During a hearing with the state Liquor and Cannabis Board on Wednesday, retailers said they don’t have enough space to host a vaccine clinic. Some health care providers are hesitant to open a clinic on the premises of a marijuana dispensary because they don’t want to jeopardize government funds by assisting in the distribution of an illegal substance. And the promotion is due to expire on July 12 — too soon for clients who would show up for a first dose in mid- to late June to get a second injection.

The shopkeepers also expressed regret over the Liquor and Cannabis Board’s decision to enable breweries, wineries, and bars to give consumers a free drink if they produced proof of vaccination – no onsite clinic was necessary. Aaron Pickus, a spokesman for the Washington CannaBusiness Association, said, “We’re hearing from retailers that they want to be a part of this.” “Why can’t we do it the way the wineries and breweries have done it?”

Board chair David Postman informed them that the initiative was suggested by a member of the business group late last month, which he and Gov. Jay Inslee’s office believed was a fantastic idea.
Early this month, a marijuana merchant in Arizona offered free immunizations in exchange for free joints or edibles, but no other state appears to have a similar “joints for jabs” program.

“We have the upper hand here,” Postman added.

Those aren’t allowed to consume cannabis at licensed stores, unlike alcohol at a brewery or winery, he added, adding that people who displayed their immunization cards at several weed shops could end up with a lot of free joints that could be distributed to children.

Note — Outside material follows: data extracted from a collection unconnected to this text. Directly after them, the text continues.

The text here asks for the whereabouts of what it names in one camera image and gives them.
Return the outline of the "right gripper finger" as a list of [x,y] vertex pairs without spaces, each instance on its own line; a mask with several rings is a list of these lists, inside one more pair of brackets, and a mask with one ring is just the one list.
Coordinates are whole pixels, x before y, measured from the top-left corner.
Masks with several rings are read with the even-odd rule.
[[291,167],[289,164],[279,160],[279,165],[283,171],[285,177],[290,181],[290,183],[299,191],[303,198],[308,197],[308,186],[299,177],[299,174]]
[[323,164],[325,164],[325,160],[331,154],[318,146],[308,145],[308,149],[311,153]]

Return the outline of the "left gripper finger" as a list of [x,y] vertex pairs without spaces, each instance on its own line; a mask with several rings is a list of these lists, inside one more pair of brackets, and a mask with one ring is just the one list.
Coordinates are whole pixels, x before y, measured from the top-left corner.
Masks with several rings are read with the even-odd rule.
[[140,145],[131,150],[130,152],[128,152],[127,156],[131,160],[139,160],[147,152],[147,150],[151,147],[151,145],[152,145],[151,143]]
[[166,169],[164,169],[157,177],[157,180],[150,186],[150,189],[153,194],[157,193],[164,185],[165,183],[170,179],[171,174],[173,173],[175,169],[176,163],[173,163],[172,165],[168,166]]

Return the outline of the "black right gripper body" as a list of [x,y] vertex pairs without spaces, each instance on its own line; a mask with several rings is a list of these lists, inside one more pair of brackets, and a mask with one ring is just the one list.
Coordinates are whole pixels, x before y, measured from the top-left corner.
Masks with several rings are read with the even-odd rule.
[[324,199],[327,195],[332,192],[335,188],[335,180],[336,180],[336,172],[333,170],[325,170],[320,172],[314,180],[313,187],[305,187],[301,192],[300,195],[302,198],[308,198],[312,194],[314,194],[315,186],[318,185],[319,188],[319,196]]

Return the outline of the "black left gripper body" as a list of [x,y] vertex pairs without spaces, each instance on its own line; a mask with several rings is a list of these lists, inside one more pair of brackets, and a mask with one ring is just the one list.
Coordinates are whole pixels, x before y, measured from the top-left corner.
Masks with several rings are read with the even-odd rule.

He further said that the board granted marijuana retailers an advantage that alcohol retailers did not receive: a tax discount on the product they give out.

“I guess I’m just pleading for a little patience,” Postman explained. “It’ll be too bad if it’s not the right thing, because I believe we all need to get as many people vaccinated as possible.”

Daniela Bernhard, co-owner of Seattle’s Uncle Ike’s cannabis store, told the board that the industry is pleased to be involved in immunization efforts, but is “disappointed that our legal and heavily regulated sector continues to be treated differently than our peer sectors in Washington.”

“We can trust adults to pick up a joint and enjoy it later in a legal setting if we trust adults driving with their vaccination cards to get a pint of beer and then responsibly get to their next destination,” Bernhard remarked.

Bernhard claimed two health-care providers had turned down Uncle Ike’s request to organize a vaccine clinic, though she wouldn’t name them.

The Spokane Regional Health District, for example, has not yet been approached by any legal marijuana stores about putting up a vaccine clinic, but it was prepared to respond.

“We would not be able to provide vaccine due to concerns about federal funding,” said Kelli Hawkins, a spokeswoman for the organization.